Once you find the line containing "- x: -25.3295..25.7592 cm" in the data below, copy it and each following line exactly, up to and including the line containing "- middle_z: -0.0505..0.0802", and nothing else.

Recorded data →

- Opening Delimiter -

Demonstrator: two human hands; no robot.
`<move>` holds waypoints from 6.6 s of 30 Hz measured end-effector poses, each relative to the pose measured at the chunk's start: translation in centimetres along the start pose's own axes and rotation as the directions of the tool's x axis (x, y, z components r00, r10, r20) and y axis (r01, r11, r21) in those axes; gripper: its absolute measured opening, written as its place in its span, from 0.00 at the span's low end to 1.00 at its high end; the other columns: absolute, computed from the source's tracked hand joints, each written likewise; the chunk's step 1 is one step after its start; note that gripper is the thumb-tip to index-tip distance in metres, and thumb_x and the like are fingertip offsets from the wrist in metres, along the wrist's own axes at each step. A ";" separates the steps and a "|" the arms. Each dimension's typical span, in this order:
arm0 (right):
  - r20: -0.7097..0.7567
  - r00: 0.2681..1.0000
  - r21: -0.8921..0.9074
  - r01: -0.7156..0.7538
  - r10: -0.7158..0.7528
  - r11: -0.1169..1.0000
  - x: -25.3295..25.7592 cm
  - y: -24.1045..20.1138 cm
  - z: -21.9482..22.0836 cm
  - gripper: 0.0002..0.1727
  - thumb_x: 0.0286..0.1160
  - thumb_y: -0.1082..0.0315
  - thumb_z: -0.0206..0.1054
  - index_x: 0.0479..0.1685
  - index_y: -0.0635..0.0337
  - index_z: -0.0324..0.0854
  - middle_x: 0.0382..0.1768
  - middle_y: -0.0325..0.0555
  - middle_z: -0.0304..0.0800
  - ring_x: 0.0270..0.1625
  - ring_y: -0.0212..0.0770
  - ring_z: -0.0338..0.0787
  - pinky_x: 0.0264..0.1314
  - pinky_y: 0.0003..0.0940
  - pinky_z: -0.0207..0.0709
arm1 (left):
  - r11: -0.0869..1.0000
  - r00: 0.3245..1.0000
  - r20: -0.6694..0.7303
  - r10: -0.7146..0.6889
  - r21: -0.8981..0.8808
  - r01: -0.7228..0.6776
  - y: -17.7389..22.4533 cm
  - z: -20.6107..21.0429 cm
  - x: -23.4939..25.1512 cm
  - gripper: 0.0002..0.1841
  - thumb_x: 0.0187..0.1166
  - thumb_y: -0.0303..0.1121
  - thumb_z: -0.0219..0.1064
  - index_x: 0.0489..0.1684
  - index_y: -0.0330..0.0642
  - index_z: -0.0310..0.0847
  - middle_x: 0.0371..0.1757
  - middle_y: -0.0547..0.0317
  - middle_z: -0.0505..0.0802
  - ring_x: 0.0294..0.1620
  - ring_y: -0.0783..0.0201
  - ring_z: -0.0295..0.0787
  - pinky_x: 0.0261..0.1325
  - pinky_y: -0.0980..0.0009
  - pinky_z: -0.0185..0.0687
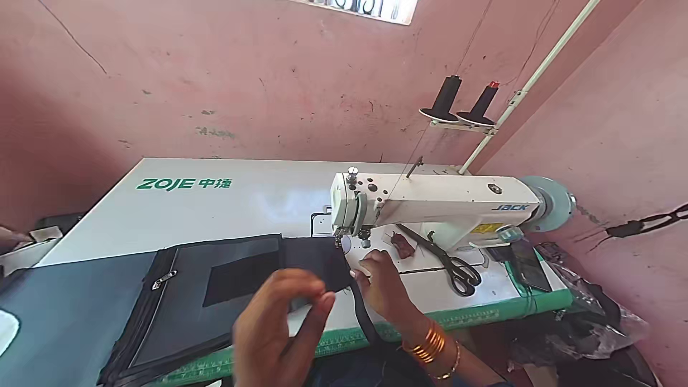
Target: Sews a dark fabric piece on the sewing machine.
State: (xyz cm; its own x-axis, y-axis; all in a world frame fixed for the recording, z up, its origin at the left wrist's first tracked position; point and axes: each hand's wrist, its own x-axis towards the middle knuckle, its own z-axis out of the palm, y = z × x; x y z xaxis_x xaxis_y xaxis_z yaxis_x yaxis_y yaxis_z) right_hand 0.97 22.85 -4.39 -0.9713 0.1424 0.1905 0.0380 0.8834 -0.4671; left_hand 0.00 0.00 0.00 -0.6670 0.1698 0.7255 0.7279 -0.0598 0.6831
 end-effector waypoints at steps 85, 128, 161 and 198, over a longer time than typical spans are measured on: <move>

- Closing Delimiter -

Result of the task →
  - x: -25.3295..25.7592 cm
  - y: -24.1045..20.1138 cm
  - z: -21.9482..22.0836 cm
  - gripper: 0.0002..0.1727
  - thumb_x: 0.0286..0.1160
  - thumb_y: -0.1082..0.0315
  - thumb_z: -0.0206..0.1054
  - index_x: 0.0479..0.1685
  - index_y: -0.0635..0.0337
  - index_z: -0.0324..0.0854
  - middle_x: 0.0382..0.1768
  - middle_y: -0.0325..0.0555
  - middle_z: -0.0304..0.0800
  - ring_x: 0.0270..0.1625
  - ring_y: -0.0212..0.0770
  - ring_z: -0.0338..0.0787
  - pinky_x: 0.0264..0.1314
  - pinky_y: 0.0003..0.0940
  - pinky_z: -0.0207..0.0709
arm1 (left):
  - r11: -0.0869..1.0000
  - r00: 0.3245..1.0000
  - r20: -0.6694..0.7303
  - r10: -0.7146..0.6889
  - r21: -0.8981..0.8808
  - r01: -0.7228..0.6776
  - y: -17.7389..22.4533 cm
  - z: -20.6107..21.0429 cm
  - x: -23.4939..25.1512 cm
  - gripper: 0.0002..0.1841
  - thumb_x: 0.0187..0.1166
  - thumb_y: -0.0303..0.1121
  - thumb_z: -0.0219..0.1064
  - index_x: 0.0489..0.1684
  - index_y: -0.0330..0.0642
  - index_z: -0.0310..0.0847
  - middle_x: 0.0371..0.1757
  - middle_y: -0.0547..0.0317
  - middle_z: -0.0505..0.0802

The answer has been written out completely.